Лгать можно по-разному. Не обязательно все от начала до конца выдумывать, достаточно сказать не всю правду. Отрицая русскую эмиграцию как силу духовную, не признавая ни ее политических, ни ее культурных заслуг — Ульянов о ней лжет, и эта ложь опутывает, как тонкая паутина, не только души и без того недоверчивых дипийцев, но и души наших братьев в России. С какой целью он это делает, намеренно или невольно — не знаю. Но какова бы ни была его цель и в каком бы он состоянии ни действовал, факт остается фактом, причем довольно позорным, ибо то, что делает Ульянов, — предательство.

Трудно себе представить, чтобы за десять лет своего пребывания на Западе он не поинтересовался тем, что было сделано зарубежной Россией за время ее сорокалетнего изгнания. Нет буквально такой области, в какой русский человек не проявил бы своего таланта. Об этом достаточно красноречиво свидетельствуют печатавшиеся в «Возрождении» статьи Татьяны Алексинской[276]. Мало того, русская эмиграция оказала громадное влияние на развитие культуры западных стран, для которых приток свежих творческих сил был в иных случаях спасителен. Так, во Франции из писателей, получавших за последние годы Гонкуровскую премию, двое — русского происхождения. Во всех областях искусства, а также в науке русские обращают на себя внимание своей исключительной творческой одаренностью. Сказать о таком народе, что у него нет не то что политической, а вообще никакой мысли, мог лишь человек, которого Господь Бог не благословил ни умом, ни талантом.

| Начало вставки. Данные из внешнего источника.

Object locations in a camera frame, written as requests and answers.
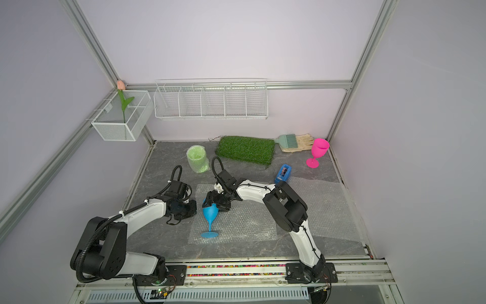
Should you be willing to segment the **bubble wrap sheet stack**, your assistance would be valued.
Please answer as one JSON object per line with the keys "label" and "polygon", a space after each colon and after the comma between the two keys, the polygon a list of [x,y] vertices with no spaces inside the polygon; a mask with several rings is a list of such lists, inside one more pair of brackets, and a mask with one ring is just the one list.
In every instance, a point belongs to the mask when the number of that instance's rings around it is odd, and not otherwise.
{"label": "bubble wrap sheet stack", "polygon": [[308,206],[308,222],[313,236],[361,241],[339,183],[292,177],[289,185]]}

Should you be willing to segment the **pink plastic wine glass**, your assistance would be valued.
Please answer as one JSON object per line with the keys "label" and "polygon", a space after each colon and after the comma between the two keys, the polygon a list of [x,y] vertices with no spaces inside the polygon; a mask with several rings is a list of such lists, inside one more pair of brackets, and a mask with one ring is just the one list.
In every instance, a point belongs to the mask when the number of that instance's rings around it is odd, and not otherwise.
{"label": "pink plastic wine glass", "polygon": [[330,148],[330,143],[327,140],[321,138],[315,139],[311,147],[312,157],[307,159],[306,165],[309,168],[318,168],[319,167],[318,159],[323,157],[328,152],[329,148]]}

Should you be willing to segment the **white vent grille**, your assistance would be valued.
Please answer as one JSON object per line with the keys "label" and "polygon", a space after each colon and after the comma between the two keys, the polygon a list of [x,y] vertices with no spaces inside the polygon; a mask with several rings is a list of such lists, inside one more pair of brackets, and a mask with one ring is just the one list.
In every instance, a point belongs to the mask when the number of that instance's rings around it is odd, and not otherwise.
{"label": "white vent grille", "polygon": [[[159,289],[139,291],[146,303],[232,303],[249,301],[309,300],[307,288],[208,288],[178,289],[164,295]],[[91,291],[84,303],[139,303],[134,290]]]}

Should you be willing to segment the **white mesh corner basket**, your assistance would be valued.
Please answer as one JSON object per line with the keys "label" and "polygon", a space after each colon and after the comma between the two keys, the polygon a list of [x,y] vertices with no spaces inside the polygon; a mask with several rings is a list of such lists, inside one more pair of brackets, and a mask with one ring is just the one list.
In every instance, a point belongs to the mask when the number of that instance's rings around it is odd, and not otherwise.
{"label": "white mesh corner basket", "polygon": [[91,124],[104,141],[135,142],[153,111],[148,91],[117,91]]}

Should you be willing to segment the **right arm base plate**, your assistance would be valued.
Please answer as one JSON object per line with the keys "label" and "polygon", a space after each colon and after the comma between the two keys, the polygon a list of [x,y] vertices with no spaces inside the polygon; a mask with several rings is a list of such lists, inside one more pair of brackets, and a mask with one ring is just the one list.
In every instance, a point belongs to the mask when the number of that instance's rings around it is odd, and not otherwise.
{"label": "right arm base plate", "polygon": [[309,267],[301,262],[286,263],[286,281],[289,284],[337,283],[337,271],[332,263],[317,263]]}

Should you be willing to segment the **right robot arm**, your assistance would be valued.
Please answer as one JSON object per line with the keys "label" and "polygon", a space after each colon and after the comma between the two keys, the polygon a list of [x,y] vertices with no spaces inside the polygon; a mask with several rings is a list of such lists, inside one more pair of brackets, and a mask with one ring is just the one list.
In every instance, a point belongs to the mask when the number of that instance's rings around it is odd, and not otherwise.
{"label": "right robot arm", "polygon": [[286,281],[331,285],[330,269],[310,232],[308,206],[286,181],[262,184],[236,179],[225,170],[219,157],[211,160],[211,170],[216,183],[203,201],[204,209],[215,207],[220,212],[228,212],[233,201],[244,200],[263,204],[276,224],[289,233],[299,253],[298,263],[286,265]]}

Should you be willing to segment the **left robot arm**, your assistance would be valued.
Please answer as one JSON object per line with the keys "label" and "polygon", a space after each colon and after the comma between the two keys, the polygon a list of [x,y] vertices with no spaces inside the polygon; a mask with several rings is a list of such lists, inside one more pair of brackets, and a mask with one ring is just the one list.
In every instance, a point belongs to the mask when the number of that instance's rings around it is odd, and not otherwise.
{"label": "left robot arm", "polygon": [[112,217],[88,221],[72,255],[70,267],[78,282],[91,283],[121,277],[142,276],[153,284],[168,277],[165,258],[127,250],[128,238],[151,222],[166,217],[168,225],[178,225],[196,215],[192,188],[182,182],[182,167],[176,166],[168,184],[143,203],[121,210]]}

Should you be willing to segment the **blue tape dispenser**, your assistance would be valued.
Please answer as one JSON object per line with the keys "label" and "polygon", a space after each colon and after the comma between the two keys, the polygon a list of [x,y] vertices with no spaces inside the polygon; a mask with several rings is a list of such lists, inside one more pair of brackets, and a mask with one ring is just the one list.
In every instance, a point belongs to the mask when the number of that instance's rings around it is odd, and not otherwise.
{"label": "blue tape dispenser", "polygon": [[287,164],[282,165],[282,167],[279,169],[278,174],[275,178],[275,184],[278,184],[280,182],[288,182],[288,180],[290,179],[290,176],[291,176],[291,172],[292,172],[291,166],[289,166]]}

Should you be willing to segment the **blue plastic wine glass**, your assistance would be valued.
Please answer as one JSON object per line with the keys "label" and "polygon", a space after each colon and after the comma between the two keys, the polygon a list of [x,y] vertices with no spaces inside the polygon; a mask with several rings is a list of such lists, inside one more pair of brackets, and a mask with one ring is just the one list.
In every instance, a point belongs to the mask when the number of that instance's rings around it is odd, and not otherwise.
{"label": "blue plastic wine glass", "polygon": [[212,230],[212,225],[219,213],[219,209],[215,203],[209,204],[204,202],[202,205],[203,215],[208,222],[208,231],[201,234],[202,238],[210,239],[216,238],[218,233]]}

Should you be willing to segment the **artificial tulip flower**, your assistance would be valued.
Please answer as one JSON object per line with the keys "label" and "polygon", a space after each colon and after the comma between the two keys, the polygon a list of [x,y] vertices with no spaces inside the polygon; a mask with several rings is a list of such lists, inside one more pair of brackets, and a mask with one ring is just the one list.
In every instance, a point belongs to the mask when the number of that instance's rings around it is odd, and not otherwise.
{"label": "artificial tulip flower", "polygon": [[125,116],[125,110],[127,107],[131,104],[131,102],[134,101],[134,97],[129,97],[126,98],[124,95],[124,91],[126,90],[125,83],[121,80],[118,80],[116,82],[116,87],[117,87],[117,94],[118,97],[120,98],[120,104],[121,104],[121,110],[122,110],[122,115],[123,115],[123,120],[124,123],[126,123],[126,116]]}

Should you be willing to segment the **aluminium front rail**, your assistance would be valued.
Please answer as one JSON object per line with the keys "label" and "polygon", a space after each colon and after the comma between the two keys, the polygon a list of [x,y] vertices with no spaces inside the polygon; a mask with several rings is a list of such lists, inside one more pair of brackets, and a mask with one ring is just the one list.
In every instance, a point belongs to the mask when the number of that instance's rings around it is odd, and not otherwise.
{"label": "aluminium front rail", "polygon": [[[219,262],[169,263],[186,264],[187,276],[183,287],[223,287],[223,286],[287,286],[286,263],[295,260],[245,260]],[[331,259],[327,263],[335,265],[338,282],[296,284],[298,286],[334,287],[339,285],[390,285],[396,281],[385,260],[371,259]]]}

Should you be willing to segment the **green artificial grass mat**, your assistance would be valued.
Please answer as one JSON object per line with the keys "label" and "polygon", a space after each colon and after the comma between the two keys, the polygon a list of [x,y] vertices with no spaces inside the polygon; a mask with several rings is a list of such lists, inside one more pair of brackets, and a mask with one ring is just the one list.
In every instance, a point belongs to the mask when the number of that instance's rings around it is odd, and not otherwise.
{"label": "green artificial grass mat", "polygon": [[220,139],[215,153],[219,157],[268,167],[275,153],[275,142],[273,139],[224,136]]}

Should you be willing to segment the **beige work glove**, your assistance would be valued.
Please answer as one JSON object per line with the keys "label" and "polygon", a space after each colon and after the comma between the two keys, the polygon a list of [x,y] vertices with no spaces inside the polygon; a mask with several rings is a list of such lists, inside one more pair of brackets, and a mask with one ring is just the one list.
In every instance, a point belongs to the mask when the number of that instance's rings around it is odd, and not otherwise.
{"label": "beige work glove", "polygon": [[295,134],[281,135],[274,140],[284,153],[295,153],[311,150],[314,138],[310,134],[296,136]]}

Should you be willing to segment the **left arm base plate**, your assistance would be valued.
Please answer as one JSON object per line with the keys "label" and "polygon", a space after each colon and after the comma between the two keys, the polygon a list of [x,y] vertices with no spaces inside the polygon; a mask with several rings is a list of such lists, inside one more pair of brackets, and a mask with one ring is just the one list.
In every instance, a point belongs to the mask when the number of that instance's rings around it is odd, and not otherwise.
{"label": "left arm base plate", "polygon": [[186,264],[166,265],[165,270],[159,275],[151,276],[137,275],[135,282],[137,286],[183,286],[187,276]]}

Но у Ульянова есть и то и другое… В чем же дело?

Неужели «Десять лет» пребывания на Западе — недостаточный срок, чтобы научиться уважать достоинство человека и его право на свободу мысли и слова?

В Петербургском университете[277]

В декабре прошлого года в «Новом русском слове» была напечатана статья Владимира Рудинского[278] «Вредные иллюзии» — ответ на статью Г. Месняева[279] «Советское просвещение» в номере «Нашей страны» от 30 октября.

В своей статье Г. Месняев утверждает, что в Советской России, в сущности, нет вовсе высшего образования в том смысле, как образование это понималось в дореволюционное время и как понимается оно сейчас в нормальных государствах. Если еще химики, медики, агрономы и строители довольно успешно постигают технические знания, то изучающие гуманитарные науки представляют собой подлинных невежд, хотя они и изучают псевдофилософию, пародию на право (какое может быть право в стране вопиющего бесправия), диалектический материализм и историю коммунистической партии. О богословии они не имеют никакого понятия, а история, литература и политическая экономия преподносятся им в марксистском разрезе.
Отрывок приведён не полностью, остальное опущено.